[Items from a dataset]
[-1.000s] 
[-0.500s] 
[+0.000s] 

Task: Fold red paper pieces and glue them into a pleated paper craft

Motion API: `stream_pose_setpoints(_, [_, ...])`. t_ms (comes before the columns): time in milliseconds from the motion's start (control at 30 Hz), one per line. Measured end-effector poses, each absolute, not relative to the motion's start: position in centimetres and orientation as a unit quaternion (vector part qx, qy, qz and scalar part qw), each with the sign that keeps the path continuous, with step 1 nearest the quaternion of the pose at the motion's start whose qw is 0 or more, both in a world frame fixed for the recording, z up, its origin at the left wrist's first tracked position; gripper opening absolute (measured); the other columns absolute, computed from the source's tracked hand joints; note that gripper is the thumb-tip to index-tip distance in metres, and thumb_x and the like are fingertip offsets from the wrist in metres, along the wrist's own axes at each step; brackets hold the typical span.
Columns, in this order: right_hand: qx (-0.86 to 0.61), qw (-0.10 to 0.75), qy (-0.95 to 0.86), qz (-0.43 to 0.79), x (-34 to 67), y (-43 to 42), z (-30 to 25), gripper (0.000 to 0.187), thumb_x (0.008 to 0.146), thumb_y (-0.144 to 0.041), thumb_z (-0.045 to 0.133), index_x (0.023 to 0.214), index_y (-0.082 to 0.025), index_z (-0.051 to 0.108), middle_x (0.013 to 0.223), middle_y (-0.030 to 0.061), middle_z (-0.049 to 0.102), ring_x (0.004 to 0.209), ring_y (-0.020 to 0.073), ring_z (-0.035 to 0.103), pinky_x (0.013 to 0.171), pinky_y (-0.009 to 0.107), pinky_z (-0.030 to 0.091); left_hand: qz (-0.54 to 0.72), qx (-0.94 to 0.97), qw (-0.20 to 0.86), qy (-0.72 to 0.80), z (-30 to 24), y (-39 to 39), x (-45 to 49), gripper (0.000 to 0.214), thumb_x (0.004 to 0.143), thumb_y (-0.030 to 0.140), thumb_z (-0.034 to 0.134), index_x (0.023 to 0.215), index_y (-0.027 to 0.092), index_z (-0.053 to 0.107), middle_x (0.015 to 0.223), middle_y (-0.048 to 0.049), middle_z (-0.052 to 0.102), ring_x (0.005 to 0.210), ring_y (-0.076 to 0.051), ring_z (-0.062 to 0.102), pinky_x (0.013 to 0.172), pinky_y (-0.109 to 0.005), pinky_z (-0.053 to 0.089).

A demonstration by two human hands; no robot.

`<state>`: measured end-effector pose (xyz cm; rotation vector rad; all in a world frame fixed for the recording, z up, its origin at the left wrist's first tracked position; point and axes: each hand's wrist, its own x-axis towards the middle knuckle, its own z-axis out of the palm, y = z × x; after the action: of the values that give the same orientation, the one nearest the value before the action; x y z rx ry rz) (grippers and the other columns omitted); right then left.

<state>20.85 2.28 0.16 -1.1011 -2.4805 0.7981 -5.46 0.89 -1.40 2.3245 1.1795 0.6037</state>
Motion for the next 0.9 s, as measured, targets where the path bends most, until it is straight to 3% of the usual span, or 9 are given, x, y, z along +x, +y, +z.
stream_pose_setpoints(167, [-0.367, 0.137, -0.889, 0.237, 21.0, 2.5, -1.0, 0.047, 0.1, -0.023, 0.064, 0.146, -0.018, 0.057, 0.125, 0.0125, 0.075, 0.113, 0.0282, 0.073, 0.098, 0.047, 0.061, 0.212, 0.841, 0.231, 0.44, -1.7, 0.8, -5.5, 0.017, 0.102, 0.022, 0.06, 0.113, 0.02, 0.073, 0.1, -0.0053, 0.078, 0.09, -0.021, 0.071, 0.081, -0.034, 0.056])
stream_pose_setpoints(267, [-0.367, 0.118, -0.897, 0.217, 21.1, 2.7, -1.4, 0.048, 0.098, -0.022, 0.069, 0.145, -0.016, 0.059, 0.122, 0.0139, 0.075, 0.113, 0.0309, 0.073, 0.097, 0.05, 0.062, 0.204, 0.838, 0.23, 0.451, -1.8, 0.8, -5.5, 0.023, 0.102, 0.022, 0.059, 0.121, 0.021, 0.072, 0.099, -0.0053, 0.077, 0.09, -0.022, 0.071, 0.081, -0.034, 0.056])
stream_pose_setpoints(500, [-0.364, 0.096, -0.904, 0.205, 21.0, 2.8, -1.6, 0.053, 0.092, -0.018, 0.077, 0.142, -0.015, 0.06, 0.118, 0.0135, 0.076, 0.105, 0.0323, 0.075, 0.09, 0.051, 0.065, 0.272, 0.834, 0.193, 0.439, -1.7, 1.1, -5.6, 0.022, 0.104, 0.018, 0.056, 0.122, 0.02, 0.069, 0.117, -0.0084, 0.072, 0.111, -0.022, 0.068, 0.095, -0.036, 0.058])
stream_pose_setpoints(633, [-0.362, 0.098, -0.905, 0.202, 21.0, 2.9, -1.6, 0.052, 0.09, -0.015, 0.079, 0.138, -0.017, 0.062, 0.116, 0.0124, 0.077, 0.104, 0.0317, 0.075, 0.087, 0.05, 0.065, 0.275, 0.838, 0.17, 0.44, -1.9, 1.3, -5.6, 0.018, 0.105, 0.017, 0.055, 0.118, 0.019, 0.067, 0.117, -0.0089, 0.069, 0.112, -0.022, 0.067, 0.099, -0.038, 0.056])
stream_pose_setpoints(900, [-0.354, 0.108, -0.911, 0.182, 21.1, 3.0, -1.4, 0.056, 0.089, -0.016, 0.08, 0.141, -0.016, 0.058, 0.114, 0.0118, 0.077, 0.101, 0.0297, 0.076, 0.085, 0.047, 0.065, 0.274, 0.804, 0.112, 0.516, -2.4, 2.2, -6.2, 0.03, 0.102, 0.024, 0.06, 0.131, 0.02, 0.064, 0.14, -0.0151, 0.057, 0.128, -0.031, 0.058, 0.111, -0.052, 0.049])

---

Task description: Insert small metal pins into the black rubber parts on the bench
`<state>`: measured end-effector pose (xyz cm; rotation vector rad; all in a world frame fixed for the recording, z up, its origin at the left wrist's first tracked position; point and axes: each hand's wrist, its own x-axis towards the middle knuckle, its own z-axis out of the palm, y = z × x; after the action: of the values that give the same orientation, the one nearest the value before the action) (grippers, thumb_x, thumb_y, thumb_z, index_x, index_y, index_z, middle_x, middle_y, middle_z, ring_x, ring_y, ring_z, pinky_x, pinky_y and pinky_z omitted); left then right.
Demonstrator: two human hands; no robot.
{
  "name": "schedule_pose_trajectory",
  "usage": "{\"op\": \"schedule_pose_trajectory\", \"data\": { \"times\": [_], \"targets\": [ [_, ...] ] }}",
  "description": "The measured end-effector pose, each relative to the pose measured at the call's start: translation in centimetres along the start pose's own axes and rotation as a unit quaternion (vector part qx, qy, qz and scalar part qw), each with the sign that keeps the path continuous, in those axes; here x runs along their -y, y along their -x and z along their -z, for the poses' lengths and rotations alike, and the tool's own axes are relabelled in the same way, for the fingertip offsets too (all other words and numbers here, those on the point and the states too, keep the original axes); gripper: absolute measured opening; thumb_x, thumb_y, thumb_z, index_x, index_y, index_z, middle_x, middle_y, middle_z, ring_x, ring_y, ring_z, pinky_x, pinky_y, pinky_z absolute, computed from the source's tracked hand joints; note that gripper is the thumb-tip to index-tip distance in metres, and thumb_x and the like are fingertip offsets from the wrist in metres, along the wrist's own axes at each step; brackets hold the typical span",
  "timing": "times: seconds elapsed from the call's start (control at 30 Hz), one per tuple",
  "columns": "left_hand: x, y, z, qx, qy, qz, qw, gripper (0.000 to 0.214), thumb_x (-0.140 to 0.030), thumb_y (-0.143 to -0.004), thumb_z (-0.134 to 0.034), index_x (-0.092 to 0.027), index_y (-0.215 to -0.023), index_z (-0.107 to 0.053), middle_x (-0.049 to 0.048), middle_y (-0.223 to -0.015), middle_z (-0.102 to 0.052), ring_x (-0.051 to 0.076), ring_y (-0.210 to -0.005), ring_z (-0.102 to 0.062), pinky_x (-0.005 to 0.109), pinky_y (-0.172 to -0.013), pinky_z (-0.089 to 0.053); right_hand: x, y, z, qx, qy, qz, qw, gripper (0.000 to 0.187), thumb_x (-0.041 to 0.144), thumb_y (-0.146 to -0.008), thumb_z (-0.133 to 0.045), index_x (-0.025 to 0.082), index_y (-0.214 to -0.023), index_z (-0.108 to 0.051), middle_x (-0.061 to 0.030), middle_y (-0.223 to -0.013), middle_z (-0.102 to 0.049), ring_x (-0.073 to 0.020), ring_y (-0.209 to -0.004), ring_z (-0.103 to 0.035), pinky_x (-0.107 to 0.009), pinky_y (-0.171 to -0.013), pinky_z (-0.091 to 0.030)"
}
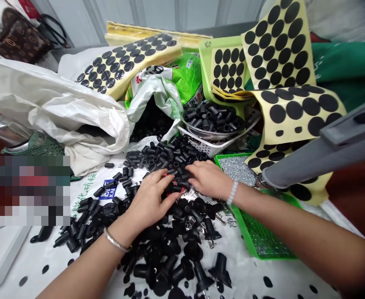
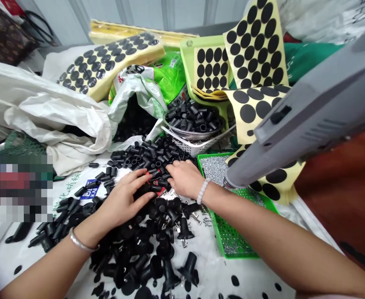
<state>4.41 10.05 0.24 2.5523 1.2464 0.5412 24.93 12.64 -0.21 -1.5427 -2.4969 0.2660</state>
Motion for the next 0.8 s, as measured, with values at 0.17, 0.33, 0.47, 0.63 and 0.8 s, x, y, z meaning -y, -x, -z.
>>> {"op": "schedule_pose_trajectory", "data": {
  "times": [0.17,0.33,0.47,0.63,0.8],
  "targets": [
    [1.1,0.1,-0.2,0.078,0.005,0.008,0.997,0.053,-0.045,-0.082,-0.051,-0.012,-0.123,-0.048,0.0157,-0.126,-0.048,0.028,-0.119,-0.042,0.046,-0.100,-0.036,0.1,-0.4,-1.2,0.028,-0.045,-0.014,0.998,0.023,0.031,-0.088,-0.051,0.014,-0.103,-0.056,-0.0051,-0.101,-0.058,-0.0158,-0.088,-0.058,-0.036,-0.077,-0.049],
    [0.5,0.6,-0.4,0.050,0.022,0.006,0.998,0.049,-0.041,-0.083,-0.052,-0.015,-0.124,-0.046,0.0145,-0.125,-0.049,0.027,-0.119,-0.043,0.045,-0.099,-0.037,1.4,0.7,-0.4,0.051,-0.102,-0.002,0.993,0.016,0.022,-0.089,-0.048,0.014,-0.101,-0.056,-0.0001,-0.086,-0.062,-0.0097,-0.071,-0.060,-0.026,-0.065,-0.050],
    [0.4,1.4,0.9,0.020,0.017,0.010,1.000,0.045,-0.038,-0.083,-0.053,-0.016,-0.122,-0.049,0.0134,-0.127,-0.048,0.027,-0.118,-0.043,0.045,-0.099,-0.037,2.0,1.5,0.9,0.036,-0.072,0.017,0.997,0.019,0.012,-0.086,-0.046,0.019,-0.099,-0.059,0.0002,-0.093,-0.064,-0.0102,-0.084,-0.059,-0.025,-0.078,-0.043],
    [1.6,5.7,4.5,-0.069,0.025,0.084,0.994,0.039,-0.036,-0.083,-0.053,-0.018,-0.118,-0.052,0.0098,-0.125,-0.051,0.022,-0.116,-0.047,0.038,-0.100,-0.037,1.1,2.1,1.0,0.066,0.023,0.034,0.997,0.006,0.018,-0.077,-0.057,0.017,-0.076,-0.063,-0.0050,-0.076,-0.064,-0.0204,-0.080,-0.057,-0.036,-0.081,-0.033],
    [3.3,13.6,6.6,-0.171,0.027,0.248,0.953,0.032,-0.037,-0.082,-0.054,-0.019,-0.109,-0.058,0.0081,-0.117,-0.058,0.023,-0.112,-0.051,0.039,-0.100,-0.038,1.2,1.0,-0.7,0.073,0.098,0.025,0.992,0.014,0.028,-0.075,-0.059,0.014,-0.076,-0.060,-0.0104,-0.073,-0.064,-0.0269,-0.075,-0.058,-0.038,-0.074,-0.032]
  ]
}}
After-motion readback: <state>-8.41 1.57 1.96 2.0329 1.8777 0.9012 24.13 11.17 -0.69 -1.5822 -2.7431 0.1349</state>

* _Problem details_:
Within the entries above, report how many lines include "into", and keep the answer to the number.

* _Final answer_:
2